> _Aim of the exercise_:
Beginning with the first line below, retype exactly each line through the one containing "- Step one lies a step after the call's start". Leave out all pictures.
[Information supplied Boundary: Start]
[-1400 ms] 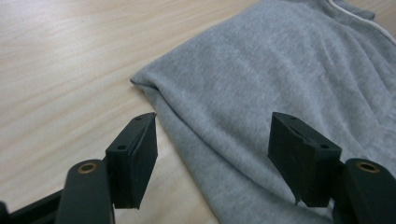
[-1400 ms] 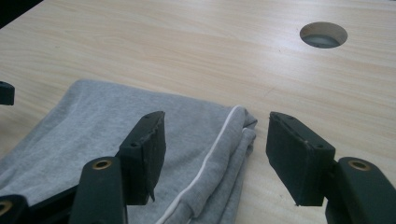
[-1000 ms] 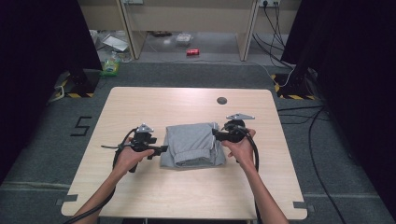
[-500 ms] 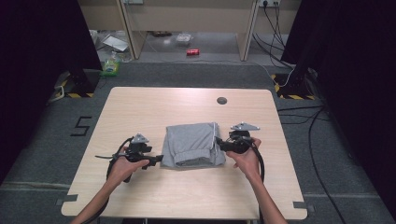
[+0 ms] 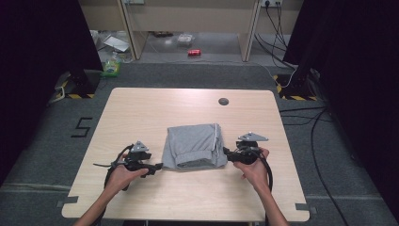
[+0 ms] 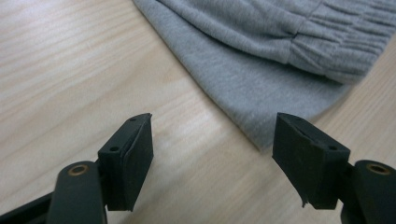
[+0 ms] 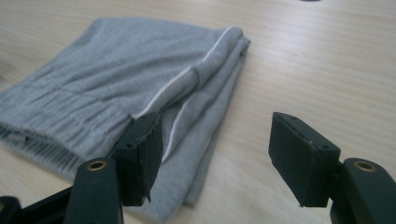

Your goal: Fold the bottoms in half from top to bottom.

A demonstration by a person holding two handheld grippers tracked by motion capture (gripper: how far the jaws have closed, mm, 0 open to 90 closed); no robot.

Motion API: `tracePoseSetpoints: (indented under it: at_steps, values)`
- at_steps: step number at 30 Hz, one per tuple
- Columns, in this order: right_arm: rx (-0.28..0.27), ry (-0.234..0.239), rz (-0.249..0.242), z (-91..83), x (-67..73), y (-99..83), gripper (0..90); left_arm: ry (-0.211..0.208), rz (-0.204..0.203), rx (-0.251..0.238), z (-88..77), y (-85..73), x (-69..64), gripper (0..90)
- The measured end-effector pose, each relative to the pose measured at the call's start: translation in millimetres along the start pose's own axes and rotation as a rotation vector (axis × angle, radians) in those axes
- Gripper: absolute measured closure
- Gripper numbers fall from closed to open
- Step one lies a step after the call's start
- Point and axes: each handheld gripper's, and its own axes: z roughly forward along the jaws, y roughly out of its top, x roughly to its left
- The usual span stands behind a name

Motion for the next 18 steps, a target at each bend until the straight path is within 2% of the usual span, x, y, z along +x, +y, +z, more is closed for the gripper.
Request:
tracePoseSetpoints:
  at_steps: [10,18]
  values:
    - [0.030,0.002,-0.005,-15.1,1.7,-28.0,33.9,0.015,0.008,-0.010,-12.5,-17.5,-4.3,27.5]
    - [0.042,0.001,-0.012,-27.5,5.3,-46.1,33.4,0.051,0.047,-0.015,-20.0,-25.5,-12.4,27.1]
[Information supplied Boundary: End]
> _Answer for this exercise_:
[-1400 ms] 
[-1400 ms] 
[-1000 ms] 
[-500 ms] 
[+0 ms] 
[+0 ms] 
[+0 ms] 

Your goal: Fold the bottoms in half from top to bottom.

A demonstration by a person holding two handheld grippers tracked by motion capture (gripper: how far the jaws have closed, mm, 0 open to 90 closed); no robot.

Motion API: `tracePoseSetpoints: (indented under it: at_steps, values)`
- at_steps: step number at 30 Hz, one per tuple
- Columns, in this order: right_arm: rx (-0.28..0.27), ry (-0.234..0.239), rz (-0.249..0.242), z (-91..83), x (-67..73), y (-99..83), gripper (0..90); left_arm: ry (-0.211..0.208), rz (-0.204..0.203), rx (-0.251..0.238), z (-88..77), y (-85..73), x (-69..64), gripper (0..90)
- The measured end-effector pose, each relative to the pose measured at the call's start: translation in millimetres along the start pose's own axes and rotation as a rotation vector (axis × angle, radians) in those axes
- Gripper: absolute measured closure
- Gripper numbers fall from closed to open
- Step one lies a step after the call's start

No more work is required for the exercise.